■ REQUIRED WORK ■
Only the lines from the one containing "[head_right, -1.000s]" through the one containing "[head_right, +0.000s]" should be printed, exactly as they appear below, with both ends included.

******************************

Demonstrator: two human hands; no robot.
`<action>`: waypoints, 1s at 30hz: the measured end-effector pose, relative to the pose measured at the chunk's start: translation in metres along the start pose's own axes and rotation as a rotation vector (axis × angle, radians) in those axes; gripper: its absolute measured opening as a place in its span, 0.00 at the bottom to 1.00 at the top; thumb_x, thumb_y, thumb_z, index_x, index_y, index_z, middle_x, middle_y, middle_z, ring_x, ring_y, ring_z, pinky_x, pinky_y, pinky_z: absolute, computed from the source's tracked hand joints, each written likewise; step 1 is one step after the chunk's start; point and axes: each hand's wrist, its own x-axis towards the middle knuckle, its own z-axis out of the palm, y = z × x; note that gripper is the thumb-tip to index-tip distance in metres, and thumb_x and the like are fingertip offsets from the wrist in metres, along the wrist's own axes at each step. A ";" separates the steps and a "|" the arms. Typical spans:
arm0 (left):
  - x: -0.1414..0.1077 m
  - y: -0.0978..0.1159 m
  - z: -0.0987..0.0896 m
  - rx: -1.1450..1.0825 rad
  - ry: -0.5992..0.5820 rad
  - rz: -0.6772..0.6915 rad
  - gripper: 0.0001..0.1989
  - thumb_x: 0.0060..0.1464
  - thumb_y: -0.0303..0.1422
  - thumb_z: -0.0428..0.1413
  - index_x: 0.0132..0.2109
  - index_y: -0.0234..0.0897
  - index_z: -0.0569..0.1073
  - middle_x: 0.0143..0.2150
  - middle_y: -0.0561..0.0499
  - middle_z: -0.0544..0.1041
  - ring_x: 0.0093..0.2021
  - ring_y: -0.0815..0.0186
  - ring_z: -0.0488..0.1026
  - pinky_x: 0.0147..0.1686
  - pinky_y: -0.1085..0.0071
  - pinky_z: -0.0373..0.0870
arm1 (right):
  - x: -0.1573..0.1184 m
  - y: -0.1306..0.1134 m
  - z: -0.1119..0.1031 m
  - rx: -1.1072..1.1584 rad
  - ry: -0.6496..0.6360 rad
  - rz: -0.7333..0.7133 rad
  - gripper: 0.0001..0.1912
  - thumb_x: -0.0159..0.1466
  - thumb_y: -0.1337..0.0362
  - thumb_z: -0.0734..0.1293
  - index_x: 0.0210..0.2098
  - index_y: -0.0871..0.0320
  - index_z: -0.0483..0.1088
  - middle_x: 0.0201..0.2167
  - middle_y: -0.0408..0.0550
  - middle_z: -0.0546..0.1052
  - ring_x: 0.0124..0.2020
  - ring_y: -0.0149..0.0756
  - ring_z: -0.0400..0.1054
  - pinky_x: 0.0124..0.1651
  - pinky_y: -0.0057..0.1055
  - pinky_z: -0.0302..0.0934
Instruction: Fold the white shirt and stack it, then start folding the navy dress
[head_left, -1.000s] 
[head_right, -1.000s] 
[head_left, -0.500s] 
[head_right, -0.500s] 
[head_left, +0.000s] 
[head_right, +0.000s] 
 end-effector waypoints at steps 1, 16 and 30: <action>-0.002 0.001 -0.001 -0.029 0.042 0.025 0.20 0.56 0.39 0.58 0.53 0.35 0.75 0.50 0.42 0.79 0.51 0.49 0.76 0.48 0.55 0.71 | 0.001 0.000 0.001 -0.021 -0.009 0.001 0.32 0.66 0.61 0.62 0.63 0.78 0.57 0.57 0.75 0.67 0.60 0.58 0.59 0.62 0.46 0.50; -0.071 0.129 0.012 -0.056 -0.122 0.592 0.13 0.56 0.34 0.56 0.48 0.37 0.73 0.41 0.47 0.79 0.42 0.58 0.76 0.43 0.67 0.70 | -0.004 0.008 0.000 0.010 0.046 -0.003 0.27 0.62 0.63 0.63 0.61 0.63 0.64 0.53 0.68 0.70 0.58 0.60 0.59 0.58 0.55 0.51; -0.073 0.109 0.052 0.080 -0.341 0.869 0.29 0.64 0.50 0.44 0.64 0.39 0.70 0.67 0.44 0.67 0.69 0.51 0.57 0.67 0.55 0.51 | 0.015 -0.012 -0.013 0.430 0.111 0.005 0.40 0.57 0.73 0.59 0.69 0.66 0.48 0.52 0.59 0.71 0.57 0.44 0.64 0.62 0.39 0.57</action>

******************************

■ WORKED SOLUTION ■
[head_right, -1.000s] 
[head_left, -0.500s] 
[head_right, -0.500s] 
[head_left, +0.000s] 
[head_right, +0.000s] 

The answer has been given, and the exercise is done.